Se n’è andato ieri sera, nella Clinica Columbus di Milano dove era stato ricoverato dopo che negli ultimi giorni le sue condizioni di salute erano peggiorate.
Un cancro lo ha portato via a 77 anni, ma la figura di Enzo Jannacci è ormai una cosa sola con la città in cui è nato nel 1935 e che ha sempre amato e descritto nei suoi brani, celebrando le storie ridicole e commoventi allo stesso tempo dei milanesi più umili, gli ultimi di cui si prendeva cura nell’esercizio della sua “vera” professione, quella medica (era infatti cardiologo).
Il saluto più bello e tempestivo è stato quello di Fabio Fazio, che su Twitter, non potendo esprimersi al meglio, ha regalato una splendida sintesi del genio e del valore umano di Jannacci:
“Enzo jannacci era un genio.
Le sue parole che non riuscivano a star dietro ai suoi pensieri. La sua poesia ha inventato un mondo bellissimo.“
“Anche se poteva sembrare che non si capisse niente, nessuno è mai stato tanto chiaro, preciso e sincero come lui: Enzo Jannacci.“
Vengo anch’io, no tu no, E la vita, la vita, El portava i scarp del tennis, Vincenzina e la fabbrica, Giovanni telegrafista, Mexico e nuvole: sono solo alcune delle canzone che sono rimaste indelebili nella coscienza collettiva e che hanno generato senza volerlo modi di dire ed espressioni comunemente utilizzate.
Perché Jannacci è stato uno dei grandi cantautori del secondo dopoguerra italiano: grazie a un’ironia stralunata, vicina alle modalità del teatro canzone e del cabaret (un sodalizio di 40 anni lo ha unito al grande amico Giorgio Gaber, quasi un fratello), raccontava storie inizialmente quasi comiche ma che presto si rivelavano delle piccole miniature di una realtà osservata con precisione e partecipazione.
Quelli che, il brano da cui avrebbe preso il titolo la famosa trasmissione calcistica di Fazio, infatti non è altro che un accurato sfilata di tipi italiani, disegnati con l’abilità di un pittore, la sintesi di un comico e la verità di un antropologo dall’animo artistico.
Sperimentatore legato al jazz, utilizzava il dialetto milanese come fosse un metronomo linguistico, storpiando e creando nuove parole alla maniera di un novello Dante cantore della nebbia meneghina. Non caso, a questo proposito, il suo maestro riconosciuto è stato Dario Fo.

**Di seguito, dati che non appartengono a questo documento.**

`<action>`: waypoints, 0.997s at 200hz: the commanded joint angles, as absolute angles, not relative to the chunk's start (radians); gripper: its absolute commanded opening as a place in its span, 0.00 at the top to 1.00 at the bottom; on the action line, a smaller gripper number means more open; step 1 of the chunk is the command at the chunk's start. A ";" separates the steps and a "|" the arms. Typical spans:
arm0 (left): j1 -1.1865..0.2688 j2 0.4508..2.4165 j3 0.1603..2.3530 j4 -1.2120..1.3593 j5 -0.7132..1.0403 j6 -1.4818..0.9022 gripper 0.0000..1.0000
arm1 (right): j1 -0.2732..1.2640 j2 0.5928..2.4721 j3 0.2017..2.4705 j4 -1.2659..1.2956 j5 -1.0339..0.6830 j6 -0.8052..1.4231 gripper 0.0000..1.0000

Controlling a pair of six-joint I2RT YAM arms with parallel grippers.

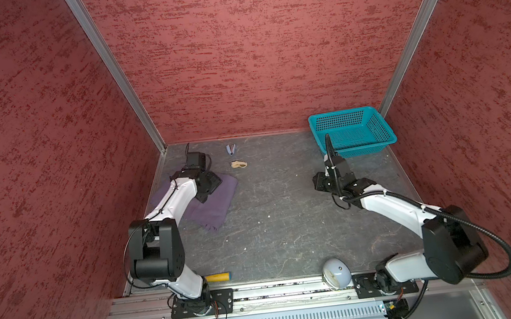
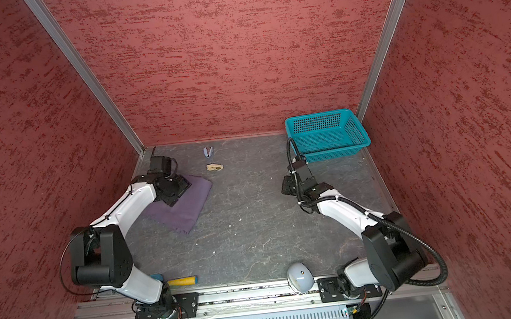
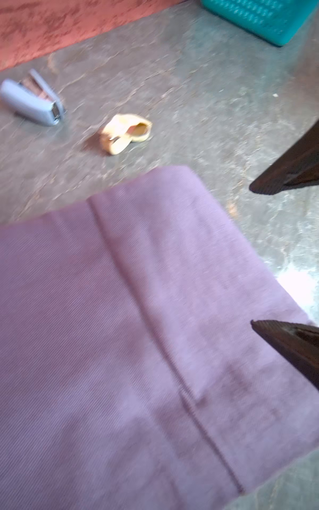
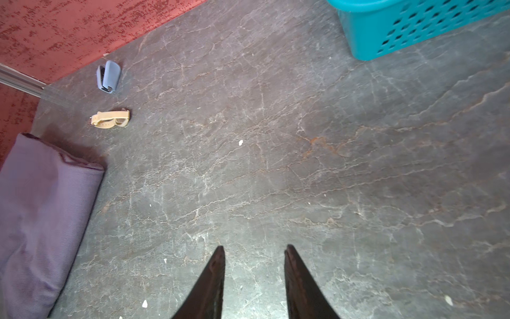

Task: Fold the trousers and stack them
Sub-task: 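Drag the folded trousers with the left gripper toward the far corner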

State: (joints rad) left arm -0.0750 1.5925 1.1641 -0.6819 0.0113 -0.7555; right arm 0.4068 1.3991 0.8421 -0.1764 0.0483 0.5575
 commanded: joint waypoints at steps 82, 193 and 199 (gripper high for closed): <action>-0.002 1.836 1.109 -0.595 0.022 -0.806 0.27 | 0.388 1.356 0.798 -0.154 0.061 0.563 0.61; 0.048 2.162 1.534 -0.652 0.054 -0.760 0.28 | 0.368 1.553 0.920 -0.153 0.035 0.539 0.61; 0.040 2.176 1.554 -0.657 0.054 -0.755 0.28 | 0.367 1.565 0.928 -0.153 0.031 0.536 0.61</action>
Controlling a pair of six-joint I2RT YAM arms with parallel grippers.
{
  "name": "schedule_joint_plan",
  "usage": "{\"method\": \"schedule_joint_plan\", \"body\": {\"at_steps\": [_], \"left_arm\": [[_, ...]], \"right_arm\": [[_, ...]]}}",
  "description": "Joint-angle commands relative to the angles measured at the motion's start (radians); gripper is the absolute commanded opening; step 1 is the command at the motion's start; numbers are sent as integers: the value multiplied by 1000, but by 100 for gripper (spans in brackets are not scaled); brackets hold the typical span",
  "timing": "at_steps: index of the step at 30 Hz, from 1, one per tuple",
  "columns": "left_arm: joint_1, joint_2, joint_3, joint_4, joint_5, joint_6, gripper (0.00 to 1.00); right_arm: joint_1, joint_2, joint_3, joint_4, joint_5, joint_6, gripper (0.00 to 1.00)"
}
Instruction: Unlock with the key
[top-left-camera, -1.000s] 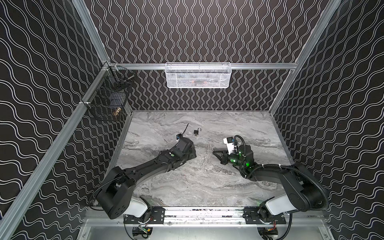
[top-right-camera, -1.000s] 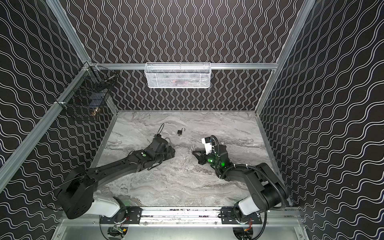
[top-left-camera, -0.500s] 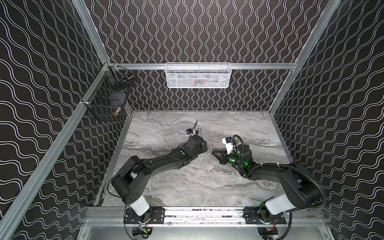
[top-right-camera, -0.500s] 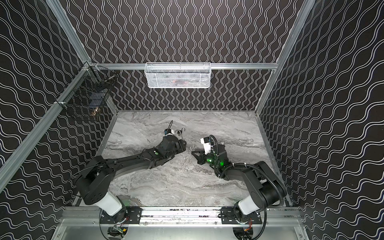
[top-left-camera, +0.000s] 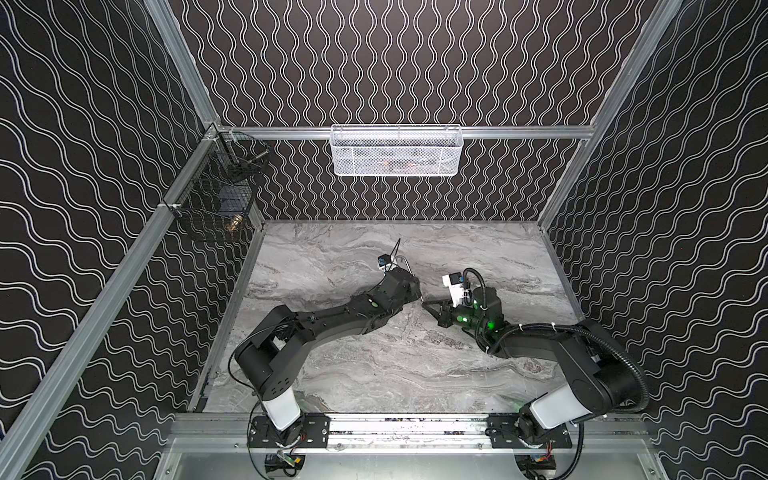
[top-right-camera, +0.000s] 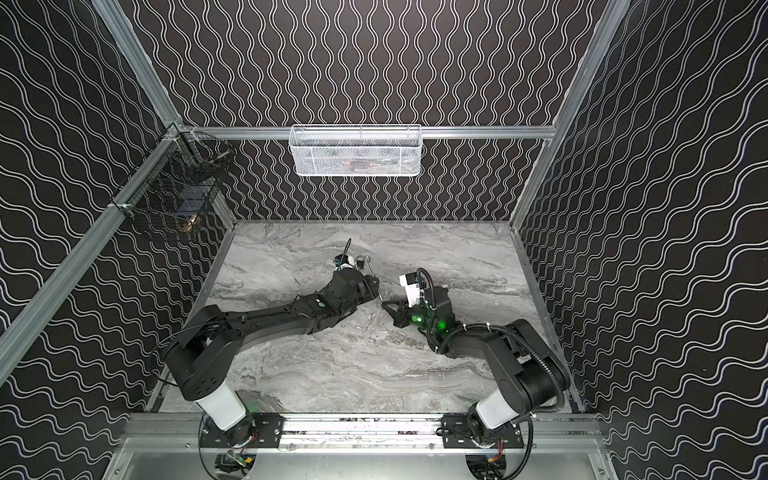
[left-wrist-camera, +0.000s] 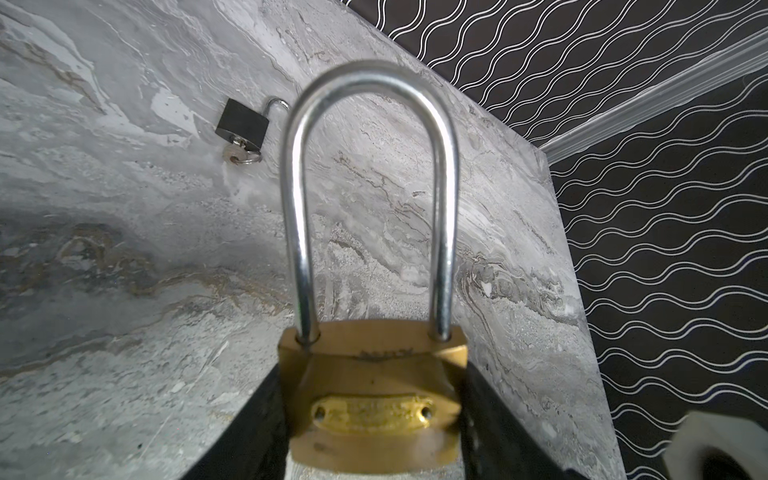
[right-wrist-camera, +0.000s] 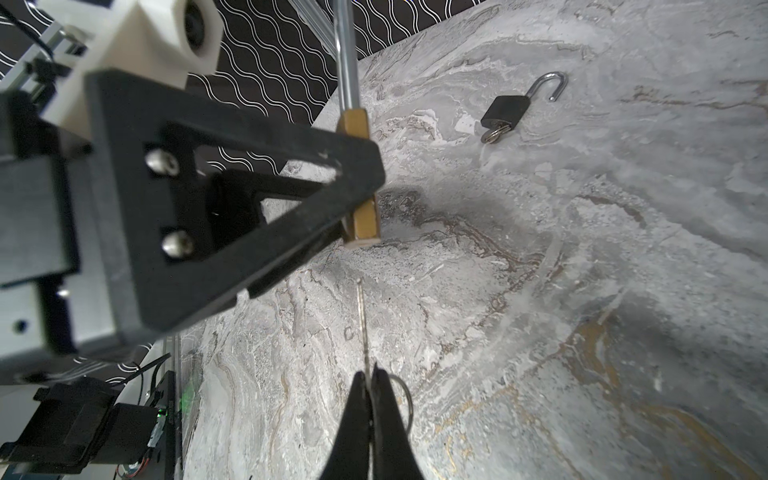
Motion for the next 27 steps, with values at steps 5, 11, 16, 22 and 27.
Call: {"method": "schedule_joint_plan", "body": {"at_steps": [5, 11, 16, 22, 27], "left_arm": [[-20, 13, 10, 106, -1, -23, 40], [-31, 1, 11, 103, -8, -21, 40], [-33, -10, 4, 99, -16, -21, 40], [-38, -10, -2, 108, -17, -31, 40], [-43, -6, -10, 126, -9, -43, 40]], "right_arm": [[2, 10, 13, 4, -7, -11, 0], [2, 10, 18, -7, 0, -17, 0], [1, 7, 18, -9, -1, -19, 0], [2, 5, 18, -14, 4, -25, 0], [1, 3, 22, -24, 9, -31, 0]]}}
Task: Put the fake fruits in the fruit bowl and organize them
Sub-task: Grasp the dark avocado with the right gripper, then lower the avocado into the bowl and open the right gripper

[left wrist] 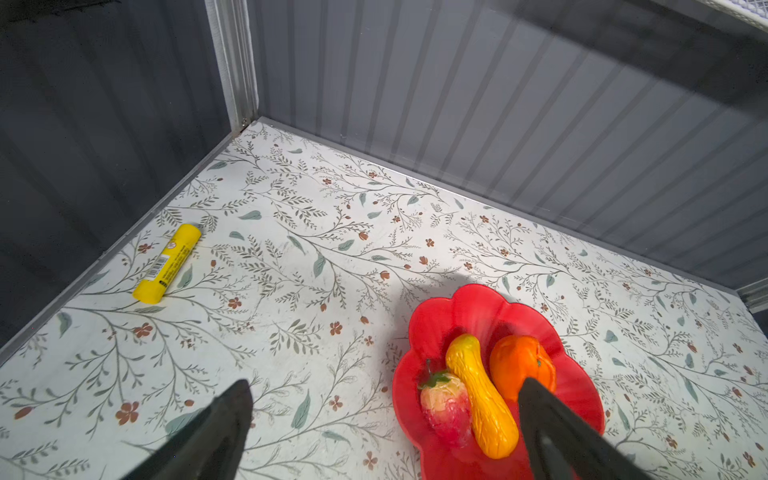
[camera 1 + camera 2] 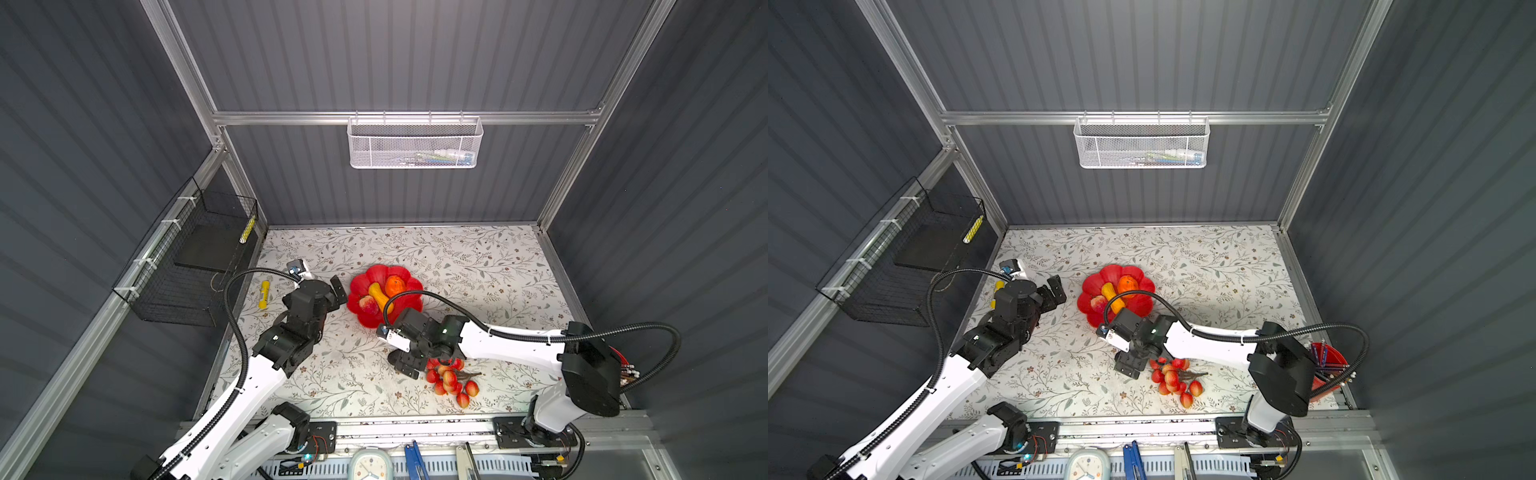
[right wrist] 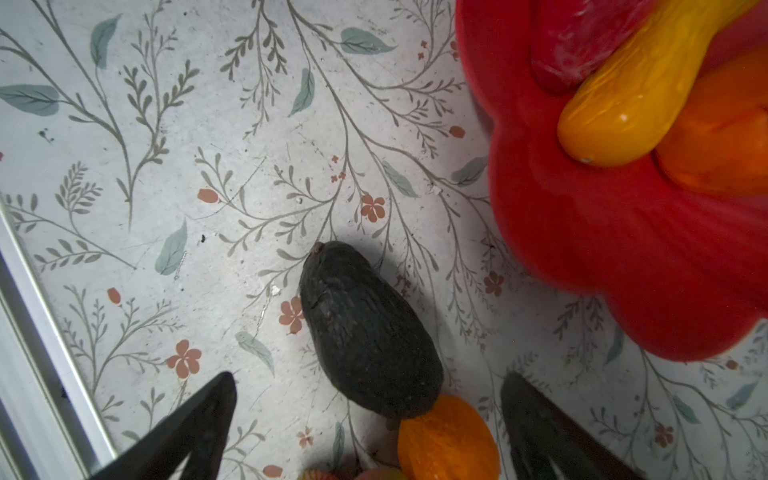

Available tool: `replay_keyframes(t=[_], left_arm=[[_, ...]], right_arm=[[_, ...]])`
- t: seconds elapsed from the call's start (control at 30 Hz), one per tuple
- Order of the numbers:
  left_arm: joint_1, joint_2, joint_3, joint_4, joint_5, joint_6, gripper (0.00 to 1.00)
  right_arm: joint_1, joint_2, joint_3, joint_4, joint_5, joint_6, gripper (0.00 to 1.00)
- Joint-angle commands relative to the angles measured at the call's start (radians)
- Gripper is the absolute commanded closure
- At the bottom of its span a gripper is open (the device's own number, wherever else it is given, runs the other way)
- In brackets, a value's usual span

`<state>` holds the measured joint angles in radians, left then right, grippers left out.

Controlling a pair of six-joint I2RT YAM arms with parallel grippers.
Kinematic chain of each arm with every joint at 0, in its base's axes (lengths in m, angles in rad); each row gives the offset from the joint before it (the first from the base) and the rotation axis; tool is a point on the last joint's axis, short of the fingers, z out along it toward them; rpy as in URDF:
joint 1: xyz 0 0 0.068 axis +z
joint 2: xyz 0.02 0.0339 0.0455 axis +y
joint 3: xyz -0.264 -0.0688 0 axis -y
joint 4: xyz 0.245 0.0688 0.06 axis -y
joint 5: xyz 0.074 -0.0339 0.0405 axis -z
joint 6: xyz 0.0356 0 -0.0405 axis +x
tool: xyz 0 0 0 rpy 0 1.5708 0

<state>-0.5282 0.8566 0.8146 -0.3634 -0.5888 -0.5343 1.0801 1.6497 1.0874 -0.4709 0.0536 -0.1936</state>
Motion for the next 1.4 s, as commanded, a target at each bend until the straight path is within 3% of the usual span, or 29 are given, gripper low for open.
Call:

Ma Jannacci non si limitò solo alla carriera musicale. Alcuni registi cinematografici lo vollero come protagonista di film importanti della loro carriera, colpiti da quella maschera imperscrutabile. Un solo esempio: Marco Ferreri in L’udienza ne fece un timido ragazzo del Nord che arrivava a Roma per avere un incontro privato col Papa, in un film dalle atmosfere a metà tra Franz Kafka e Dino Buzzati.
Ne La bellezza del somaro, la sua ultima apparizione su grande schermo (quella finale televisiva risale al 2011, ed è un concerto in suo onore organizzato sempre da Fazio), la sua presenza aliena e disturbante di uomo libero da preconcetti e imposizioni mette in crisi i valori borghesi degli altri protagonisti della pellicola.
Cosa che del resto gli riusciva benissimo anche nelle sue canzoni.